I left Reidsville at 12:30 yesterday afternoon. For early spring it has been unusually cool this past week, and I had to wear a long-sleeve shirt and jacket. My route had me getting onto Interstate 40 in Burlington, then heading east toward Raleigh. I stopped at the new Lowes Foods in Burlington (the one near the new shopping center with the Target and Best Buy) and found just what the occasion required: a single red rose, adored with lilies. The girl at the register said that my wife was "going to love this!" I had to tell her that "actually it's going on a gravesite", and I shared with her what I was doing.

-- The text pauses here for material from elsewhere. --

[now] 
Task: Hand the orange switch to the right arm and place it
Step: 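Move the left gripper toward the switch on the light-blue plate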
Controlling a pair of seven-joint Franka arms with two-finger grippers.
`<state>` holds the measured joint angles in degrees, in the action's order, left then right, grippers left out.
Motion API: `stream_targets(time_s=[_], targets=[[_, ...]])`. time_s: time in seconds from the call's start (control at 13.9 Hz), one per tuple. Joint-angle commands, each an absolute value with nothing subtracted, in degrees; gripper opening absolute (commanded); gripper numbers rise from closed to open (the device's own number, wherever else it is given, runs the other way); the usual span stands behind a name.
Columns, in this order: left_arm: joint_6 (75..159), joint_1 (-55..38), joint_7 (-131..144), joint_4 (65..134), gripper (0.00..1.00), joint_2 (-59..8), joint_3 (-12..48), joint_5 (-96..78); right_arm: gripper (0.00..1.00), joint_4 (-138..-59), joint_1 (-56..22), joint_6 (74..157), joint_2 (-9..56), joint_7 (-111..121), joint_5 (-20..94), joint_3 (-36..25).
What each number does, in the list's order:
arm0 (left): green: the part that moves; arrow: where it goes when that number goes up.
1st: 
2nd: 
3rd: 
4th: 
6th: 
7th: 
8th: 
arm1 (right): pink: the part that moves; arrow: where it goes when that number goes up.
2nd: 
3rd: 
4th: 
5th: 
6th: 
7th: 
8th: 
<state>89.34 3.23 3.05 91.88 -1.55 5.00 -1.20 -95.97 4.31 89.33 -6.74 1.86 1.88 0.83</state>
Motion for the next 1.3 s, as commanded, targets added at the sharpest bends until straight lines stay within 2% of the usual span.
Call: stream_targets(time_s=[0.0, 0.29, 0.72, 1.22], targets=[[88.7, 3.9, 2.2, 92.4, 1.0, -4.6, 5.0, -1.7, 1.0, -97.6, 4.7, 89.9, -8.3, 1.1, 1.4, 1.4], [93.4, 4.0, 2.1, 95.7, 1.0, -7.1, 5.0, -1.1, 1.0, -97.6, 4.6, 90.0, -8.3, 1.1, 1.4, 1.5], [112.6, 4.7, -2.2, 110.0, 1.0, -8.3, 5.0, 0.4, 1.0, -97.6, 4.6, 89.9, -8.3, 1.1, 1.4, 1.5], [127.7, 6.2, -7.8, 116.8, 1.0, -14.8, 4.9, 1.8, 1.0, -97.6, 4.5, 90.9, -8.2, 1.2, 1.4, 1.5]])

"You're driving all the way from Reidsville, as high as gas is? That's sweet!" she told me.
I got onto I-40 just after leaving Lowes Foods. And according to the directions I pulled off the Internet, it would be another fifty miles before I left the interstate. But it turned out that the directions were off a bit, and I ended up bewildered somewhere in Cary (I think it was Cary...). I stopped at a gas station and asked for directions toward Glenwood Avenue, and the guy told me to take a right and keep going and "it's only two miles away."
I never found Glenwood Avenue. But I can't help but think now that maybe it was providential, because I wound up driving through the campus of North Carolina State University. After going through downtown Raleigh on New Bern Street, I stopped at a pharmacy and asked if anyone knew where Oakwood Avenue was.
"Go back down New Bern, take a right onto Raleigh Boulevard, and then a left right there at Oakwood. You can't miss it," a woman told me. She also asked "Are you looking for anything in particular?"
"A cemetery," I told her.
"Okay well you'll definitely see that," she replied.
Finally, at around 2:30 yesterday afternoon, I arrived at Oakwood Cemetery...
Founded in 1869, with a large amount of acreage devoted to thousands of Confederate veterans who are buried there, Oakwood is easily one of the most magnificent and beautiful cemeteries that I have seen in this part of the country. It is also wonderfully maintained, and the staff there was glad to help me find the spot I was looking for. "Jim Valvano is buried up there. Take a left and look for a large black marble marker," one of the groundskeepers told me.
It had already started to rain by the time I approached Raleigh. It had begun to fall even harder. The rain was washing the pollen out of the air and from the surfaces, leaving a sickly yellow residue to drain away. By this time the thermometer in my car was registering an outside temperature of 50 degrees Fahrenheit.
And finally, in the Cedar Hill Section of the cemetery, there it was...
The groundskeeper wasn't kidding: Jim Valvano's grave is positively big. But it's not necessarily ostentatious. One of the things that I thought when I saw it for the first time was that even his grave marker, in its own way, spoke volumes about the man that it served to honor.
I took those photos from one of the little roads that criss-cross the cemetery. By the way, if you ever visit Oakwood please be very careful and alert, because the driveways within the cemetery barely accommodate one vehicle, much less two at a time. And the only entrance to the place is large enough for one car at a time, period. So as you approach the entrance on Oakwood Avenue, be aware of any cars trying to leave the cemetery too.
Along with the rose that I'd bought on the way, I had something else that I wanted to leave at Valvano's grave...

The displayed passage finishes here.